Author(s): David Shenk
In this dazzling look at the new science of genetics and the frontiers of human potential, David Shenk argues that talent - for piano playing, sprinting, designing computers, you name it - is not a thing we're gifted from birth and coded in our genes, but a process - a lifelong project. The genetic legacy for which we thank our parents is not what holds us back - it is our inability, so far, to tap into what we already have. Shenk discusses evidence which shows how the average London cabby's posterior hippocampus - the part of the brain that specializes in recalling spatial representations - is not just larger than normal but increases in size as the driver's experience grows. He illustrates that Mozart, seemingly born a musical prodigy, was in fact brought up in an environment almost uniquely perfect to mould him into the child star he became. He points out that Copernicus, Rembrandt, Bach, Newton, Kant, da Vinci, Einstein and Michael Jordan were all super-achievers who led undistinguished lives as children.
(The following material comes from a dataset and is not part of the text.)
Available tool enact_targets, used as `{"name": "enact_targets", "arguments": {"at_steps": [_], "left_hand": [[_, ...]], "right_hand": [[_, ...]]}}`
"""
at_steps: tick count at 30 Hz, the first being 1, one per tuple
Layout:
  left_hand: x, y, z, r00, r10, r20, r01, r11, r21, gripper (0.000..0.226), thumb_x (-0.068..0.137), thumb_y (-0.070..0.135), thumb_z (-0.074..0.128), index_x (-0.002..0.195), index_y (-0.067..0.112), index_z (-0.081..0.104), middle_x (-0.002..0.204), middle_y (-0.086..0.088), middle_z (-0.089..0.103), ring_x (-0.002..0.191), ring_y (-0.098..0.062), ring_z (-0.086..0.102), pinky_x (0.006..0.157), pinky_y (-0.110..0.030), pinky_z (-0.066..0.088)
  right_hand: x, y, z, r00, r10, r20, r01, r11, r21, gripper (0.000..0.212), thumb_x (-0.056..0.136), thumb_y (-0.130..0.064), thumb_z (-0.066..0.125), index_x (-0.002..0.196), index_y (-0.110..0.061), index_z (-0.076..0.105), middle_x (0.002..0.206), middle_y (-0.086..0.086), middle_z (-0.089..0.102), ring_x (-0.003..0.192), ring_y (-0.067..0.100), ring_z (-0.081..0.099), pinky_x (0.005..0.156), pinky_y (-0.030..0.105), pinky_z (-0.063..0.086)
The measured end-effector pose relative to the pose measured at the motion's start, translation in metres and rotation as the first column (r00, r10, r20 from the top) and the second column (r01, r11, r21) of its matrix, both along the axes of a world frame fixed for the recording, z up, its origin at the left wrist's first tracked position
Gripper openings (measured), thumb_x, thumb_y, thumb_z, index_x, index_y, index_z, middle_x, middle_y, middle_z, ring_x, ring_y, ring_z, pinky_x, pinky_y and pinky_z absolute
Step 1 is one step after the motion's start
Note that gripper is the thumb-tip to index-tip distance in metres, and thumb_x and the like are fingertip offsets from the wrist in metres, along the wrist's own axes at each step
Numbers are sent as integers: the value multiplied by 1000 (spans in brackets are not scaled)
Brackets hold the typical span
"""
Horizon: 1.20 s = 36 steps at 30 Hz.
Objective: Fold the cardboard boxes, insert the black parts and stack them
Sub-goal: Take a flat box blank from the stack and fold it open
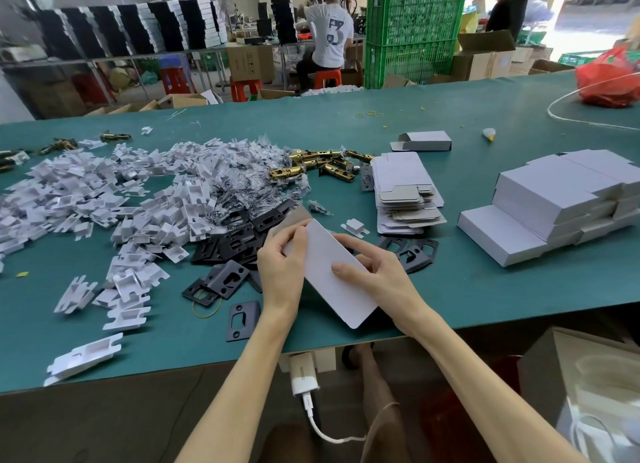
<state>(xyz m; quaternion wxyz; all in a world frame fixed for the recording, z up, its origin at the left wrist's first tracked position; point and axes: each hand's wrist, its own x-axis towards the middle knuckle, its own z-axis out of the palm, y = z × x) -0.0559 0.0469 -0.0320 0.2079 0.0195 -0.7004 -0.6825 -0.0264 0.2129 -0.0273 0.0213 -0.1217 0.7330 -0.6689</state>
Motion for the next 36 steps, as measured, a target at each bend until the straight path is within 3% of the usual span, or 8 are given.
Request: {"name": "enact_targets", "arguments": {"at_steps": [4, 11, 15, 19, 22, 25, 32, 36], "left_hand": [[5, 0, 3, 996, -31, -85, 34, 999, 25, 24, 104, 15, 62, 123, 19, 76, 123, 10, 75, 119, -12, 67, 106, -50, 52], [6, 3, 5, 991, -34, -128, 42, 997, 64, 52, 103, 11, 63, 151, 30, 52, 117, 9, 76, 116, -19, 68, 100, -43, 55], [2, -1, 2, 980, 163, -116, -149, 981, 124, 26, 103, 10, 62, 128, 12, 70, 119, 8, 74, 115, -6, 67, 105, -41, 54], [-4, -8, 0, 953, 302, 13, -295, 919, 263, 28, 106, 15, 58, 132, 8, 65, 125, 2, 71, 120, -12, 66, 107, -40, 53], [-2, -5, 1, 966, 257, -29, -243, 939, 243, 23, 106, 15, 58, 125, 21, 70, 119, 16, 72, 115, -1, 66, 103, -28, 54], [1, 1, 3, 985, 149, -83, -133, 975, 175, 20, 105, 27, 61, 121, 28, 74, 114, 19, 76, 111, 2, 68, 95, -20, 55], [-2, 1, 0, 999, -53, 13, 50, 982, 184, 16, 103, 29, 64, 101, 34, 79, 100, 10, 79, 95, -7, 71, 95, -49, 59], [-4, 0, -2, 996, -85, 5, 84, 988, 127, 17, 100, 27, 70, 116, 31, 73, 113, 8, 77, 106, -8, 70, 91, -30, 58]], "right_hand": [[0, 1, 0, 1000, 5, 11, -4, 998, -55, 41, 90, -36, 75, 128, -44, 65, 89, 14, 74, 73, 17, 68, 63, 24, 51], [0, 1, 3, 997, -45, 55, 52, 991, -125, 32, 89, -44, 70, 121, -39, 71, 100, 16, 74, 82, 19, 71, 72, 34, 52], [-2, 1, 3, 990, -72, 124, 99, 968, -229, 41, 88, -56, 62, 117, -31, 74, 112, -3, 75, 95, 11, 68, 82, 28, 51], [-4, 2, 0, 988, -52, 147, 86, 968, -235, 59, 80, -56, 74, 120, -14, 66, 117, 10, 74, 104, 33, 71, 93, 42, 57], [-5, 3, -5, 993, -60, 99, 77, 981, -176, 37, 86, -38, 79, 112, -13, 72, 110, 7, 77, 100, 25, 73, 91, 36, 57], [-6, 6, -5, 980, -118, 160, 170, 916, -363, 17, 94, -20, 68, 104, -9, 75, 104, 6, 77, 92, 16, 69, 84, 27, 55], [-5, 9, 5, 949, -133, 285, 286, 744, -604, 28, 88, -25, 69, 105, -4, 69, 103, 7, 76, 94, 15, 71, 84, 26, 60], [-5, 8, 3, 947, -138, 289, 291, 749, -596, 24, 92, -23, 67, 106, -3, 69, 103, 8, 75, 95, 16, 70, 83, 26, 60]]}}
Genes, he argues, are not a 'blueprint' that bless some with greatness and doom most of us to mediocrity. Integrating cutting-edge research from a wide swath of disciplines - cognitive science, genetics, biology, child development - Shenk portrays a highly optimistic new view of human potential, and in the book's second Part, he outlines his prescription for cultivating excellence within us all. Deftly written and already hugely praised, The Genius in All of Us carries a deeply revolutionary and optimistic message: we are not prisoners of our DNA, and we all have the potential for greatness.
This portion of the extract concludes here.